Your output should be the lines below from the one with "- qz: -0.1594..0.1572" through the one with "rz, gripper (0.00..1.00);", copied exactly, pictures excluded.

(Data)

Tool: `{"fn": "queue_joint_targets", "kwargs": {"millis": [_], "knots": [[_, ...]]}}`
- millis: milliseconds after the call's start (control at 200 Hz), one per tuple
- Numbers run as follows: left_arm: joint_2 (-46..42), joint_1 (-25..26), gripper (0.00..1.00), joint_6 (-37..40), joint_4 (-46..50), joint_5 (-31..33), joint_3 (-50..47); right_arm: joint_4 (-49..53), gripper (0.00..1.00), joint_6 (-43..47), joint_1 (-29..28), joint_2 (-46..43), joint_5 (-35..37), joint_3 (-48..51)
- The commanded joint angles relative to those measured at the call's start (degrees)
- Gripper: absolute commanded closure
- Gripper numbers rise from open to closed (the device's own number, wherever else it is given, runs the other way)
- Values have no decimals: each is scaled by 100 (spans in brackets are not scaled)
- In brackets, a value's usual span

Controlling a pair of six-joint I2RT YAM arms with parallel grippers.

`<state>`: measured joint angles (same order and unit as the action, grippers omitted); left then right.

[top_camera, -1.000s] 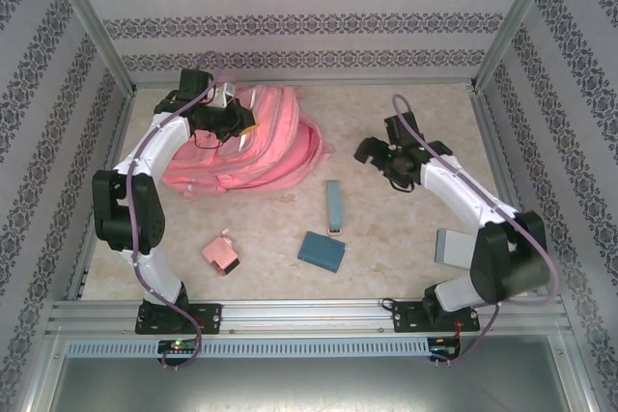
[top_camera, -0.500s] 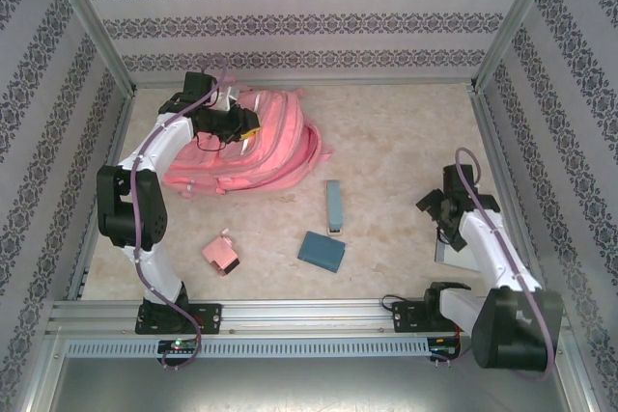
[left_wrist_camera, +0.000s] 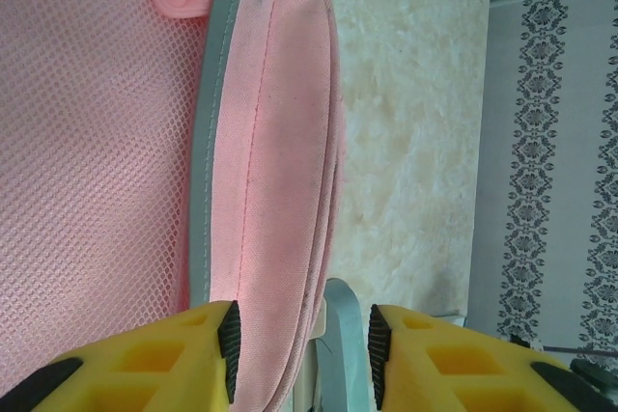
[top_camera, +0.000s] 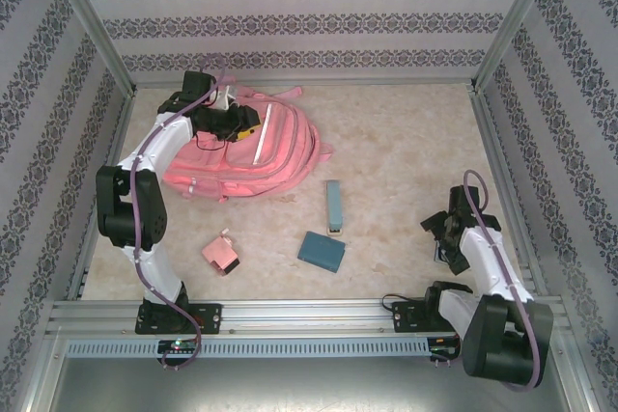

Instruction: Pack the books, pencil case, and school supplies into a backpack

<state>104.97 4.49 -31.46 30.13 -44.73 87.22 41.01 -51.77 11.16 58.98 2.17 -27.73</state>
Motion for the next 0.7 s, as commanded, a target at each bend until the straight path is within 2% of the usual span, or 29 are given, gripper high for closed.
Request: {"fn": "queue_joint_targets", "kwargs": {"millis": [0, 105, 205, 315, 455, 699], "knots": [[-272, 32, 60, 114, -34, 19, 109, -800, 2, 268, 45, 566, -1101, 3], [-352, 47, 63, 79, -110, 5, -2, -1262, 2, 348, -109, 1197, -1735, -163], [-389, 77, 65, 70, -119, 0, -38, -1602, 2, 230, -530, 1558, -2038, -395], [-424, 151, 66, 26, -165, 12, -99, -1924, 2, -42, -1080, 1842, -2079, -720], [-396, 299, 66, -24, -199, 36, -113, -2413, 2, -476, -1516, 2382, -2153, -1187], [-260, 712, 66, -126, -297, 117, -62, -2772, 2, -909, -2323, 3776, -1980, -2595]]}}
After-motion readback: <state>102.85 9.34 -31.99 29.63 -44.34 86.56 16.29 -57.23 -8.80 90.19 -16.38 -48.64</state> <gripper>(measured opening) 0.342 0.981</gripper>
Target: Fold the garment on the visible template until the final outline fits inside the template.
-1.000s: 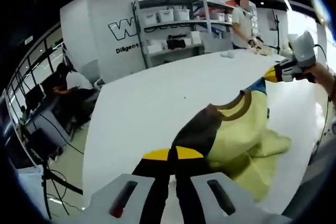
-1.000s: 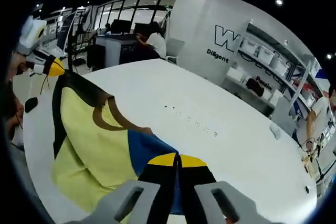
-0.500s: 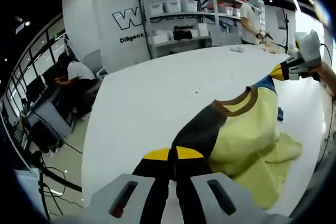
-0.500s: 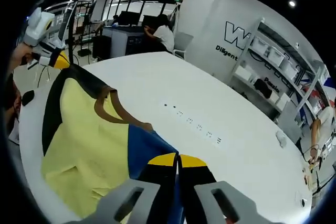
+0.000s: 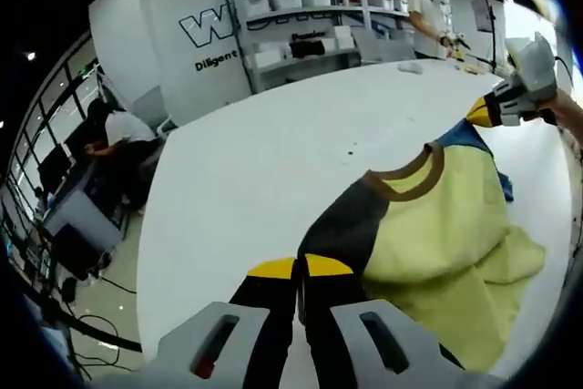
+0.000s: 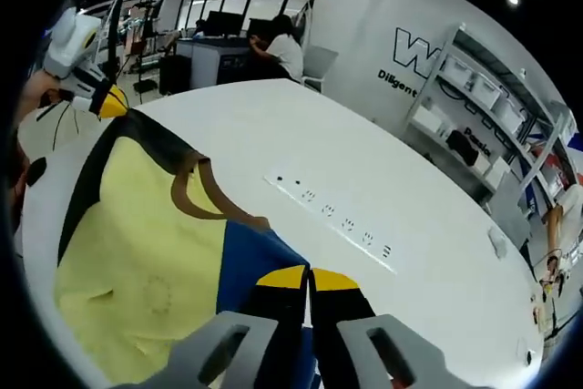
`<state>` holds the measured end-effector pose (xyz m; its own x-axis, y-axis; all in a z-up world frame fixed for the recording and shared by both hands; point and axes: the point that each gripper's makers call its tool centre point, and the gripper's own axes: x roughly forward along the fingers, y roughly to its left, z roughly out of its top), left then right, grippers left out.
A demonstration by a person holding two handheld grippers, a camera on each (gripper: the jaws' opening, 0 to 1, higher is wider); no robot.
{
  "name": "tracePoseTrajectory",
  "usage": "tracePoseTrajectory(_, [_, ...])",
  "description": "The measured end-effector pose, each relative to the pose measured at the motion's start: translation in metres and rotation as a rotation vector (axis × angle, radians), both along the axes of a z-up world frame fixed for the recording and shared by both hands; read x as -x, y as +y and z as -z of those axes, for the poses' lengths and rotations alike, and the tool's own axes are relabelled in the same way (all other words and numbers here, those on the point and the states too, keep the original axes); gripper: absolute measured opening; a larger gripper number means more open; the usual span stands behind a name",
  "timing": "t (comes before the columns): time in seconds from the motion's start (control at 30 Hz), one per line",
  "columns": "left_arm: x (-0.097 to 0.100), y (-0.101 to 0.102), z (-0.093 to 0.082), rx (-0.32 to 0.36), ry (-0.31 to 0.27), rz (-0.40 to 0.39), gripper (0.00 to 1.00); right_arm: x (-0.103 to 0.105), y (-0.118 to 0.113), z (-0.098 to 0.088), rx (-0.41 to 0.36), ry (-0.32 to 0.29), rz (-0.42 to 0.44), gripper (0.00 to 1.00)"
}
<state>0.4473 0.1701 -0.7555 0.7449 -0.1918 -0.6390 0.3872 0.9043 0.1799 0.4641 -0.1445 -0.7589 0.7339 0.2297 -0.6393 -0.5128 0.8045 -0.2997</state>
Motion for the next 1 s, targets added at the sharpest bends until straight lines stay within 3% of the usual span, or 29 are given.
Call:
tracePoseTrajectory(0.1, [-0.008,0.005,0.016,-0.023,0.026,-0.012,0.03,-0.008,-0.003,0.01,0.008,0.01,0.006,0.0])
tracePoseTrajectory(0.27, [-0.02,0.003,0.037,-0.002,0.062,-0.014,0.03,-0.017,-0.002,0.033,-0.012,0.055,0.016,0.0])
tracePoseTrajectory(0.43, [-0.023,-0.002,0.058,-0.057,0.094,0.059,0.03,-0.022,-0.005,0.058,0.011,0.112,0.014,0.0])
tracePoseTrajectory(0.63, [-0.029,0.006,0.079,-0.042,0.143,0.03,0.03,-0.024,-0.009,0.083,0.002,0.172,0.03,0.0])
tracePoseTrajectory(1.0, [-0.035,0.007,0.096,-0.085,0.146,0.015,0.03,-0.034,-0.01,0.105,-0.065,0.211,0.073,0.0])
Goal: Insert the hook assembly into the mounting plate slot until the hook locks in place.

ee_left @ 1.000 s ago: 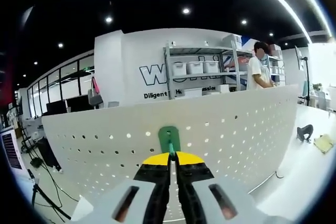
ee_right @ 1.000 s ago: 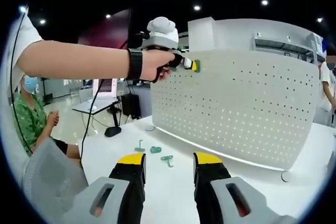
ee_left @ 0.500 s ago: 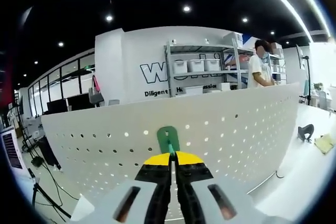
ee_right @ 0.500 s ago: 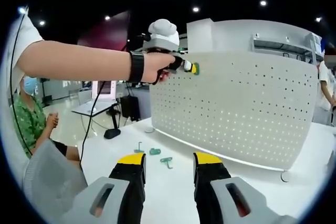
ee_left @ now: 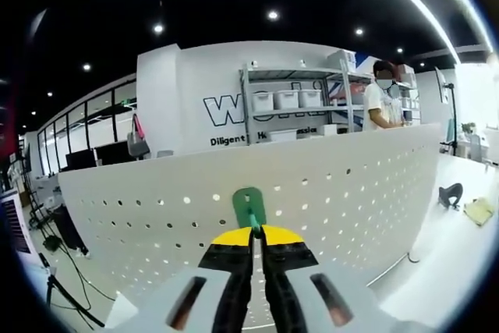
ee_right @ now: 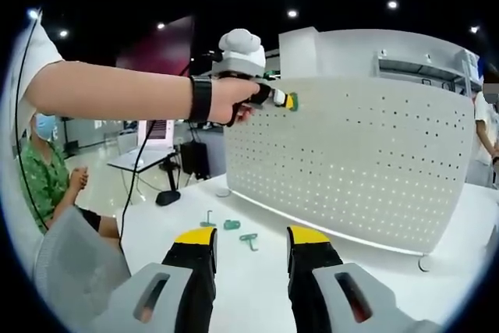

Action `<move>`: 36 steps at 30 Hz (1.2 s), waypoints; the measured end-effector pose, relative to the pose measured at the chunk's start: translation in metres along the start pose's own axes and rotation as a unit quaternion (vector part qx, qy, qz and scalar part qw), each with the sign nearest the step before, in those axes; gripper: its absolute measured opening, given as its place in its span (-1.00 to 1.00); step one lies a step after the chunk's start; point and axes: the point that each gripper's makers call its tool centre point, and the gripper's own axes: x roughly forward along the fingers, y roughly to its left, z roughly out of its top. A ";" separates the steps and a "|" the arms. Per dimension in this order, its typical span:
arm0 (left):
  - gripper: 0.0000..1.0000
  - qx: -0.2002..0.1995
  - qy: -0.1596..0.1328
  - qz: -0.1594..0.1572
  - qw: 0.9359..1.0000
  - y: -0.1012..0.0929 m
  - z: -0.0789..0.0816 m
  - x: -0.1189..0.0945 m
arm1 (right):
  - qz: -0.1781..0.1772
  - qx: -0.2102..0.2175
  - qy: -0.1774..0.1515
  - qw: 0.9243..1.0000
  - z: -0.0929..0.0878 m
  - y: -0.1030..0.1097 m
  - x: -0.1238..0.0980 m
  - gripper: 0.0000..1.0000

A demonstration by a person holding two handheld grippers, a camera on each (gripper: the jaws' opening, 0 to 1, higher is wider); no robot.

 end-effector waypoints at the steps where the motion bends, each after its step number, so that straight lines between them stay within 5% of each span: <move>1: -0.92 0.000 -0.001 -0.001 1.000 0.000 0.000 0.000 | 0.000 -0.001 0.001 1.000 0.000 0.000 0.000 -0.29; 9: -0.86 0.005 -0.010 -0.013 1.000 -0.003 0.000 -0.004 | 0.002 -0.003 0.004 1.000 -0.002 0.002 0.001 -0.29; 36: -0.79 -0.007 -0.006 -0.059 0.998 -0.010 -0.034 -0.046 | 0.015 -0.010 0.009 1.000 -0.001 0.010 0.006 -0.28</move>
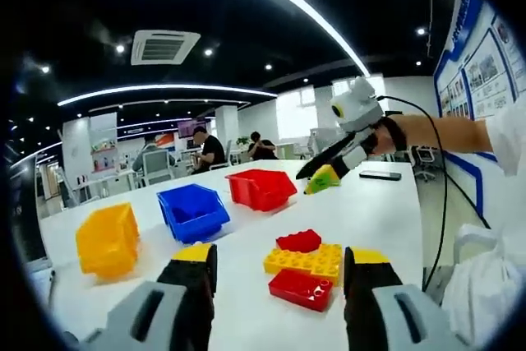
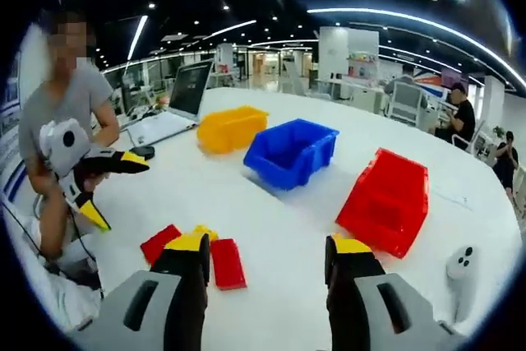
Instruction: Take apart the toy blocks one by one and place each separated block into its matching bin, sorting the blocks by their type until all the connected pieces are disassembled and separated into the correct bins
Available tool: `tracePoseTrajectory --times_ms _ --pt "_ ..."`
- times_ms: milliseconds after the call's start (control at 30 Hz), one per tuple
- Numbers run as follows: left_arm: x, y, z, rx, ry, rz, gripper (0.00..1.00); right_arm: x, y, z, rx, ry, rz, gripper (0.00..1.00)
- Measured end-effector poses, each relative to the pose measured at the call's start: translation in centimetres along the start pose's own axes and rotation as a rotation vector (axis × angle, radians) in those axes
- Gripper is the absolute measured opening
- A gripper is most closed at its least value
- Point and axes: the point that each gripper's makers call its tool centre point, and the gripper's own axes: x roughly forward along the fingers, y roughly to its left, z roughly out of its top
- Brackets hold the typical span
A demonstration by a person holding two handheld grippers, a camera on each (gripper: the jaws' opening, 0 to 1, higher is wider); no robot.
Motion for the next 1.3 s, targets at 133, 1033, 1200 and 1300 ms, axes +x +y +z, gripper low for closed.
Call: tracePoseTrajectory --times_ms 133,1033,1200,1300 --pt "0.0 -0.3 -0.1 -0.005 0.01 -0.01 0.62 1.7 0.9 -1.4 -0.025 0.041 0.015 0.55" --pt "-0.2 -0.3 -0.2 -0.004 0.015 -0.014 0.61 4.9 3.8 -4.1 -0.003 0.153 0.135 0.39" --pt "-0.1 -0.4 -0.2 -0.005 0.015 -0.015 0.61 6.2 2.6 -4.8 -0.032 0.181 0.087 0.25" --pt "0.0 -0.4 -0.2 -0.007 0.016 -0.017 0.61 6.0 2.6 -5.2 -0.007 0.202 0.076 0.25"
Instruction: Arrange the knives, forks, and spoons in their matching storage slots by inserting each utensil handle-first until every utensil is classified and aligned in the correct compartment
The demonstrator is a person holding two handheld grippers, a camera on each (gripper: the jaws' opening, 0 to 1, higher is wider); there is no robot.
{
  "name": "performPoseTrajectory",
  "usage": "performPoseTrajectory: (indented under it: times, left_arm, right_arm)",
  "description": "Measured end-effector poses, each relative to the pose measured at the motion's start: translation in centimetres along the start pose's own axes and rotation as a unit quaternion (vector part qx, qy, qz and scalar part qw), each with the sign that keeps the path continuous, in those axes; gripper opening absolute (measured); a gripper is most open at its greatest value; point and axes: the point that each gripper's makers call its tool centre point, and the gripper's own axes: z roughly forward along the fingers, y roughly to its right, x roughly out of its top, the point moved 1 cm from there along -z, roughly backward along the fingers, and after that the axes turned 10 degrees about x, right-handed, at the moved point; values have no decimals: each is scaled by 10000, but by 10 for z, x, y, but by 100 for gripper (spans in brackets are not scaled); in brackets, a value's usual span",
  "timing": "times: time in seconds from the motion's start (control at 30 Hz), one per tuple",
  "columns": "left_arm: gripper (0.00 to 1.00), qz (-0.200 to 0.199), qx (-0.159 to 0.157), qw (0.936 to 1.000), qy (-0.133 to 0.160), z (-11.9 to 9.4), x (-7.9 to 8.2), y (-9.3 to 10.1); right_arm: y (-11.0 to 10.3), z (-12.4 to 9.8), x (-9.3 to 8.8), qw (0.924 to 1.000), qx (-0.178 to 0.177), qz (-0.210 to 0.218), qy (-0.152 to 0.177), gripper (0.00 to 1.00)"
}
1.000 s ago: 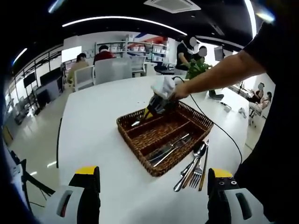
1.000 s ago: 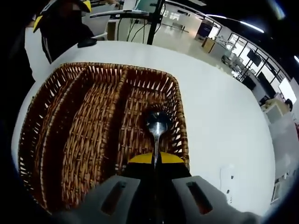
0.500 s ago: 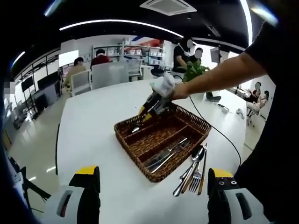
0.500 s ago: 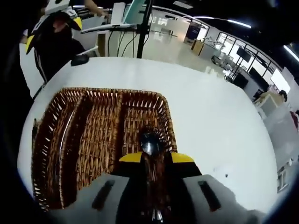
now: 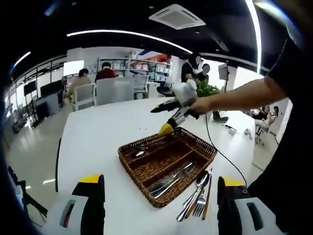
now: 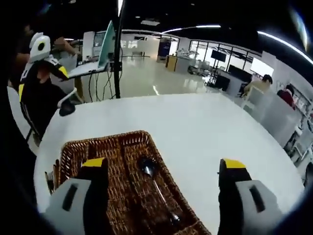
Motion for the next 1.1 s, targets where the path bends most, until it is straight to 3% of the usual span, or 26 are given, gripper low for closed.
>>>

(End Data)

Task answer:
  - qz: -0.1594..0.1572
  - qw: 0.9359..1.0000
  - y: -0.1012..0.0929 m
  - z: -0.0789..0.0816 m
  - x: -0.1189..0.0945 m
arm1 (right):
  - qz: -0.1781..0.1772
  - qx: -0.2102..0.2175
  - qy: -0.1774..0.1515
  - qw: 0.9243..1.0000
  - z: -0.0929..0.0878 m
  - y: -0.1030..0.1097 m
  - x: -0.1238..0.0980 m
  - gripper: 0.0000..1.0000

A demonstration by a person holding two handheld grippers, a camera on each (gripper: the jaws' opening, 0 to 1, higher is wider); no robot.

 end-effector waypoints at the steps where the motion bends, each after its step number, so that straight lines between them stay within 5% of each span: <move>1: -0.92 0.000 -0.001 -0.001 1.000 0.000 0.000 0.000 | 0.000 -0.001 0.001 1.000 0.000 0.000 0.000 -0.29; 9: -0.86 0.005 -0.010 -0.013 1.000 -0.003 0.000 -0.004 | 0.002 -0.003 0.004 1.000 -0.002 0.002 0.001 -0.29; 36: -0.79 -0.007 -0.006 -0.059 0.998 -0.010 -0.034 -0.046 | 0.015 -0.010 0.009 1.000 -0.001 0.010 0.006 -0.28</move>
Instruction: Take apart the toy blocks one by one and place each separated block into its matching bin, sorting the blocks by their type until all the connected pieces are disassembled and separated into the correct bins
Available tool: `tracePoseTrajectory --times_ms _ --pt "_ ..."`
- times_ms: milliseconds after the call's start (control at 30 Hz), one per tuple
- Numbers run as follows: left_arm: x, y, z, rx, ry, rz, gripper (0.00..1.00); right_arm: x, y, z, rx, ry, rz, gripper (0.00..1.00)

No further output is given for this exercise.